From: Brandon J. Van Every
Subject: Re: [Chicken-users] Nursery sizing considered stupid
Date: Thu, 20 Jul 2006 21:29:06 -0700
User-agent: Thunderbird 1.5.0.4 (Windows/20060516)

Brandon J. Van Every wrote:


-- Using a stack size of 131072 bytes.
It shows a 15% performance improvement over the default stack size.

Brilliant!  128K shows a 15% improvement over the default 128K!

I must have screwed the logic when I shuffled the location of DEFAULT_TARGET_STACK_SIZE around. I will fix it shortly.

Frighteningly, having examined the testing logic, it is correct. It's actually reporting on 2 different runs of the 128K sample size. Once when testing the default, and once when looping through the increasing sample sizes. This means with 10 samples, the default of 128K shows a variance of 15% !! That means variance on your machine severely sucks, even worse than on mine. 10 samples is a bit random on my machine, but with a 5% performance threshold the results are stable. Apparently, there's no reason to assume the sampling results will be stable on any other machine.

So, I'm bumping the samples to 100, and implementing a low-high variance test. The low-high variance test won't take any more time, and will demonstrate how random the sampling actually is. 100 samples is kinda slow on my box. I was hoping to make due with fewer samples and have faster build times. But this apparently won't work in the general case. If 100 samples isn't good enough to create testing stability for machines in general, then nsample is junk. If proven to be junk, then we will need to either improve it or scrap it.

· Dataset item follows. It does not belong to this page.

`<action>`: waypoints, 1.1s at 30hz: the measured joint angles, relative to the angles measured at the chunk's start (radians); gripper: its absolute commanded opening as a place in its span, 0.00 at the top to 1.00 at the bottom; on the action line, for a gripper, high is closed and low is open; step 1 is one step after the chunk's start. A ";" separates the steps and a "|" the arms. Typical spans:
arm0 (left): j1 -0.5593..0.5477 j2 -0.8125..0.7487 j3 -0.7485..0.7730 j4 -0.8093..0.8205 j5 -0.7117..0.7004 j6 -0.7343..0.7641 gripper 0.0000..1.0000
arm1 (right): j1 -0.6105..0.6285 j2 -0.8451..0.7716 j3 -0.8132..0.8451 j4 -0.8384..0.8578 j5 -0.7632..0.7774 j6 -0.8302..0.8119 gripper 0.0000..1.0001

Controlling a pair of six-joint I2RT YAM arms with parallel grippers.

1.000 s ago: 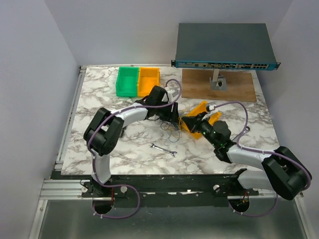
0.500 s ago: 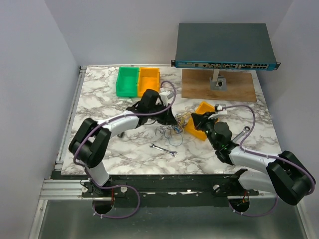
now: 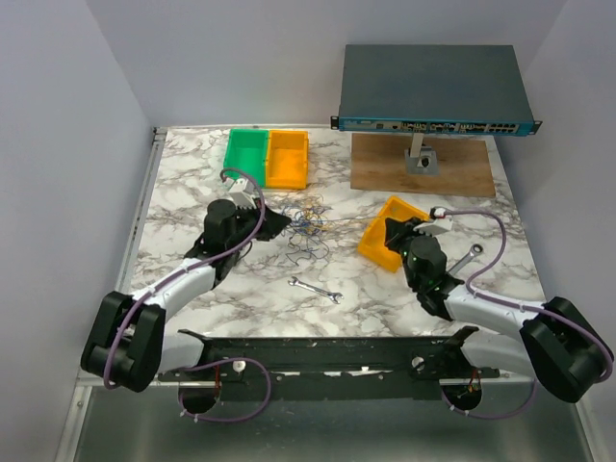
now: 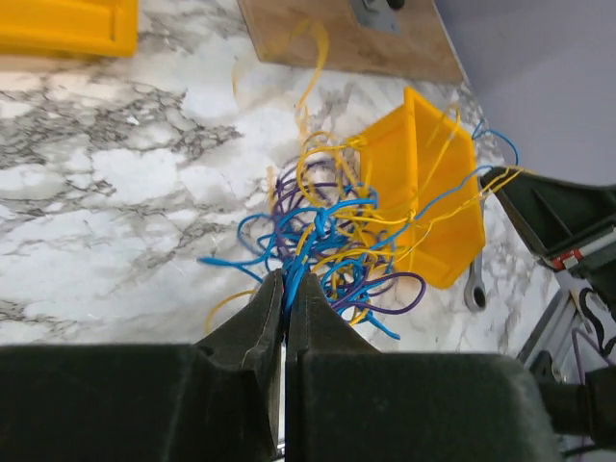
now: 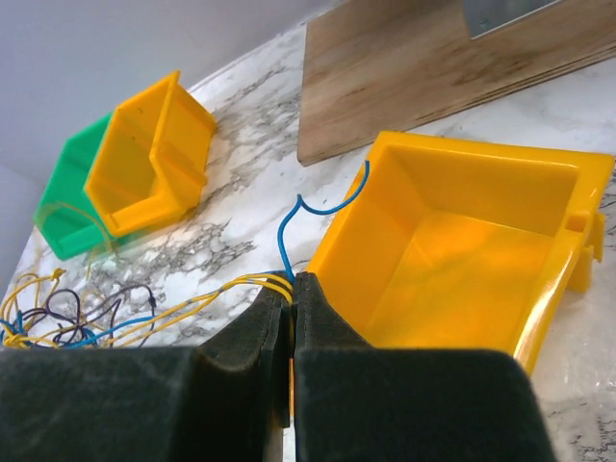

I'm still working on the low-high testing method.  It's not in Darcs yet.

I will ask again:



What era was nsample written in? Oftentimes, benchmarks get written for stuff, but hardware moves on, rendering them less relevant. Like, maybe it was a great benchmark for a 486 or something.

I would also like to know if the 300000 bytes requirement for MSVC is truth or historical fiction.